Wednesday, January 12, 2011

The Problem With Desensitization

As you know, I put in a lot of time trying to get my high-strung Arabian horses used to different objects and sensations. I can get them to a point where they ignore them, but if I don't keep up the training or they experience the same object or sensation in a different environment, all deals are off.

I can throw a rope over my horses' backs and snake it around their legs, and they couldn't care less. I've hung jackets from the fence and rode them past. I've even thrown my jacket over their backs and dragged it up their necks over their heads. When I'm done, it's like the jacket isn't even there.

So, it surprised me today when my farrier came to trim hooves, took off his sweatshirt, hung it on the fence, and Gabbrielle's head shot up followed by some warning snorts to the herd. For Pete's sake! Does this horse have no memory? My farrier moved his jacket further away and hung it lower on the fence and she settled down.

All was good until my farrier backed underneath her belly to place her hind hoof on his lap for filing. She was wearing her winter blanket. Something spooked her and she jumped in the air while my farrier bailed out from under her belly, and she went on a rampage kicking over his toolbox and running over his equipment. How she could jump with only one hind foot on the ground, I don't know.

Anyway, I thought perhaps she associated the sensation of him being under her belly with the strange object behind her hanging on the fence. I knew it wasn't my nosy neighbors spooking her this time, because they weren't around. It was only after he finished with her that I noticed she had stepped out of both hind leg straps on her blanket, so instead of hanging at a criss-cross between her legs, they were criss-crossed, but were hanging behind her hocks. I'll bet when my farrier got under her belly, he pushed the blanket up just enough to cause those leg straps to pull on her back legs.

When I throw a rope around her back legs, she's aware that I'm in control of that rope. It think it suddenly hit her that something was wrapping itself around her hocks and it wasn't me, because I was standing in front of her holding her lead rope still, and the farrier was under her belly. So, she felt trapped between the two of us while something foreign was tugging on her hocks. She jumped in the air to get away from it.

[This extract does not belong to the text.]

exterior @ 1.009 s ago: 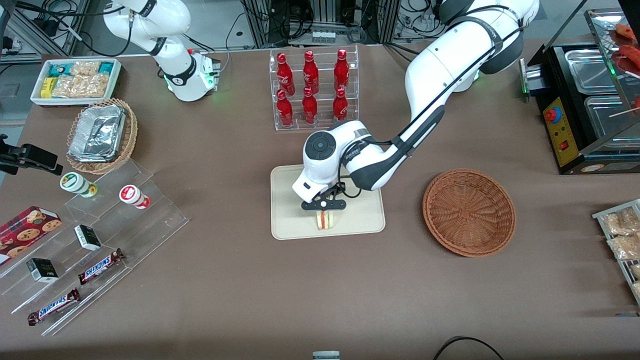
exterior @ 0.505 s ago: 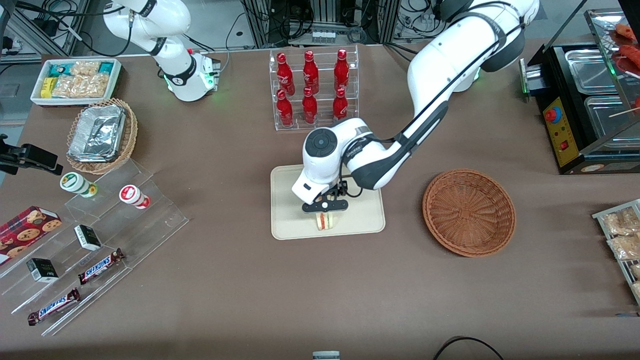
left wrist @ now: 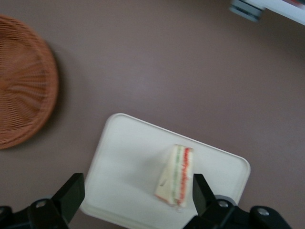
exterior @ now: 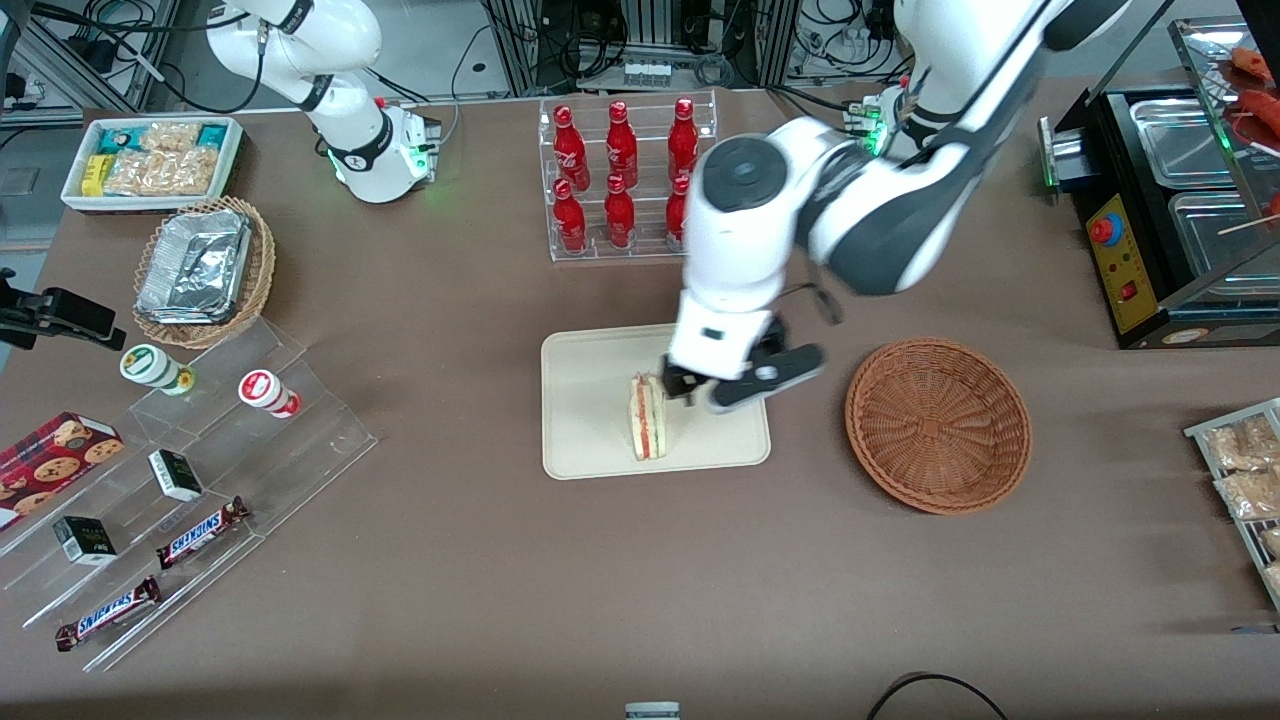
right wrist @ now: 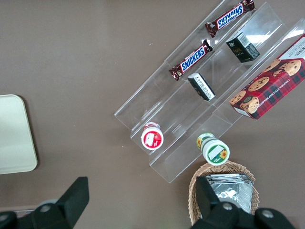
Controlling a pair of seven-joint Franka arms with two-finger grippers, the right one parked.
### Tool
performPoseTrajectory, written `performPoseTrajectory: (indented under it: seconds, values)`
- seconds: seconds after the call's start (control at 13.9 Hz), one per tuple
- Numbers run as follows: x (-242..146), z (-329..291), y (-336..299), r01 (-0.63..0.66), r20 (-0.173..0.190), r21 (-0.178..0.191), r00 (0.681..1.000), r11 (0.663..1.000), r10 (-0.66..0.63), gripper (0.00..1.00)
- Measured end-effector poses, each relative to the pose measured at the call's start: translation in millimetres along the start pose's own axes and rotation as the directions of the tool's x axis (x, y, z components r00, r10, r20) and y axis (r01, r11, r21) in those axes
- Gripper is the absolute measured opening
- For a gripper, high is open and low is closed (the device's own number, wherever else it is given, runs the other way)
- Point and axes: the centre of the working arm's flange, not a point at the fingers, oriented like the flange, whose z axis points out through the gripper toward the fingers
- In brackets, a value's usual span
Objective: Place sandwich from basket to tray
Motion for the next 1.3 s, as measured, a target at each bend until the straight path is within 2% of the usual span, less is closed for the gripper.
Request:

All you have is that one second when the eyes get big, the head goes up, and something registers in the horse's fear center of its brain, to react. You have to move out of the way to protect yourself and the people around you, get control of the horse and calm it down A.S.A.P. It seems kind of contradictory that you have to hurry to calm the horse down, but we as horse handlers do have to perfect that technique. No one was hurt, but next time I'll be checking the straps on the blankets before my farrier arrives.

7 comments:

Sydney_bitless said...

That is the reason I remove blankets before I handle a horse other than for leading. They create so many strange sensations for a horse and I have seen a scenario just like yours only something got caught on the strap causing it to tighten. A blanket is something on them that constricts, shakes and follows them no matter where they go. Even the quietest of horses can have a bit of a fit when it comes to a blanket tightening or getting caught on something.

Katharine Swan said...

I think they definitely know the difference between sessions we plan to desensitize them, and things that happen independently of us. And their trust in us definitely plays into their response if we're the one with the rope, or plastic bag, or whatever, versus the rope or plastic bag "attacking" them on its own. Desensitizing therefore doesn't get them completely over their fears, but can you imagine if you hadn't ever done those exercises with Gabbrielle? I imagine her response would have been much, much worse!

Laughing Orca Ranch said...

I agree with Sydney and prefer to not use a blanket when my horse is being handled by a vet or farrier. Just the strange swishing sounds that happen while a horse is wearing a blanket can spook them.
I would have guessed that the straps came loose when she leapt into the air.

~Lisa

Nuzzling Muzzles said...

I actually asked the farrier if he wanted me to remove their blankets and he said no. Next time I'll just do it before he gets here. He's been trimming their hooves for years with their blankets on.

achieve1dream said...

How strange that she reacted that way. You just never know with horses. They are prey animals. I'm glad no one was hurt. I agree with you about taking the blankets off next time even if your farrier says its fine with them on. Too much chance of getting tangled or something.

Tammy said...

I agree that you can't desensitize them to everything. I think about how many times my kids have hid behind the corner by the frig & scared me & if they would do it today, I would still jump out of my skin. Extreme example, but you get the gist of it.

Once I went to the barn in a bright red coat - one I usually just wore to work - and you would have thought I was the devil the way one gelding reacted.

And then, my accident a few weeks ago when Windy tripped up on some e-fence wire. This is a horse that is regularly hobbled - you would think nothing would bother her around her feet. I guess you just never know...

Silly horses.

Sarah said...

I think taking the blankets off would be a good idea too. I'm glad that no one was hurt!